The full listing, copied exactly, is the required output.

=== DATASET EXTRACT ===
● ● ● ●

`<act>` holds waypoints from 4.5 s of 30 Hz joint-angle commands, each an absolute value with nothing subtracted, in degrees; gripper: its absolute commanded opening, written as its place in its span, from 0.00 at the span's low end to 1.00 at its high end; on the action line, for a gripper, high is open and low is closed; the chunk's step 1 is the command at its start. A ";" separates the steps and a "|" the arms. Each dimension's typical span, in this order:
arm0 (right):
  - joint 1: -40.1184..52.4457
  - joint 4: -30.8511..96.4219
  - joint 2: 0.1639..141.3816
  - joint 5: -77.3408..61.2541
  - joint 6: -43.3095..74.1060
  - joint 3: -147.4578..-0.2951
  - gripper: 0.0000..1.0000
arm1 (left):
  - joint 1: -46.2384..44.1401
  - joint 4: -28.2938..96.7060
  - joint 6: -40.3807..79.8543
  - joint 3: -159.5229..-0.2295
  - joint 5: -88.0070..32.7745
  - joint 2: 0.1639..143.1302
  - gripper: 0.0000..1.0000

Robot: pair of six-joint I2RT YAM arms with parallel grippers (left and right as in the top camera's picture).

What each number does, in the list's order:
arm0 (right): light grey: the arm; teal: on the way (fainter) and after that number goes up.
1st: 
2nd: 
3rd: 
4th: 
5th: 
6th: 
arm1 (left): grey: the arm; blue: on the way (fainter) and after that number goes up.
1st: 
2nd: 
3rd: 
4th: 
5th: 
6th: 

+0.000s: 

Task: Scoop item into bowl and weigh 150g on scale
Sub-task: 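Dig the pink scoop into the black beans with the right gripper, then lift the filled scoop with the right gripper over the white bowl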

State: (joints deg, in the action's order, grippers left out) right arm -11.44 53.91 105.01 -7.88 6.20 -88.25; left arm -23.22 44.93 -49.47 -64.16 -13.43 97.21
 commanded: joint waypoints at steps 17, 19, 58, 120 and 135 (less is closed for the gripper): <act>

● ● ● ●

=== RESULT FOR THIS TASK ===
`<act>` holds waypoints from 4.5 s of 30 Hz joint-angle commands, each an absolute value with nothing subtracted, in degrees; gripper: its absolute commanded opening, written as its place in its span, from 0.00 at the span's low end to 1.00 at its high end; on the action line, for a gripper, high is open and low is closed; the chunk's step 1 is the command at its start. A ";" separates the steps and a "|" the arms. Each dimension's typical span, in this order:
arm0 (right):
  - joint 1: -40.1184..52.4457
  - joint 4: -30.8511..96.4219
  - joint 2: 0.1639..141.3816
  - joint 5: -77.3408..61.2541
  - joint 6: -43.3095..74.1060
  - joint 3: -147.4578..-0.2951
  - gripper: 0.0000..1.0000
arm1 (left):
  - joint 1: -46.2384..44.1401
  - joint 4: -28.2938..96.7060
  - joint 6: -40.3807..79.8543
  - joint 3: -159.5229..-0.2295
  - joint 5: -88.0070..32.7745
  - joint 2: 0.1639..143.1302
  - gripper: 0.0000..1.0000

Robot: pair of six-joint I2RT YAM arms with parallel grippers (left and right as in the top camera's picture).

What each number does, in the list's order:
arm0 (right): light grey: the arm; teal: on the way (fainter) and after that number goes up.
1st: 
2nd: 
3rd: 
4th: 
5th: 
6th: 
arm1 (left): grey: the arm; blue: on the way (fainter) and after that number goes up.
1st: 
2nd: 
3rd: 
4th: 
5th: 
6th: 

+0.000s: 

Task: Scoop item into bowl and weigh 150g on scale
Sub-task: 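Dig the pink scoop into the black beans with the right gripper, then lift the filled scoop with the right gripper over the white bowl
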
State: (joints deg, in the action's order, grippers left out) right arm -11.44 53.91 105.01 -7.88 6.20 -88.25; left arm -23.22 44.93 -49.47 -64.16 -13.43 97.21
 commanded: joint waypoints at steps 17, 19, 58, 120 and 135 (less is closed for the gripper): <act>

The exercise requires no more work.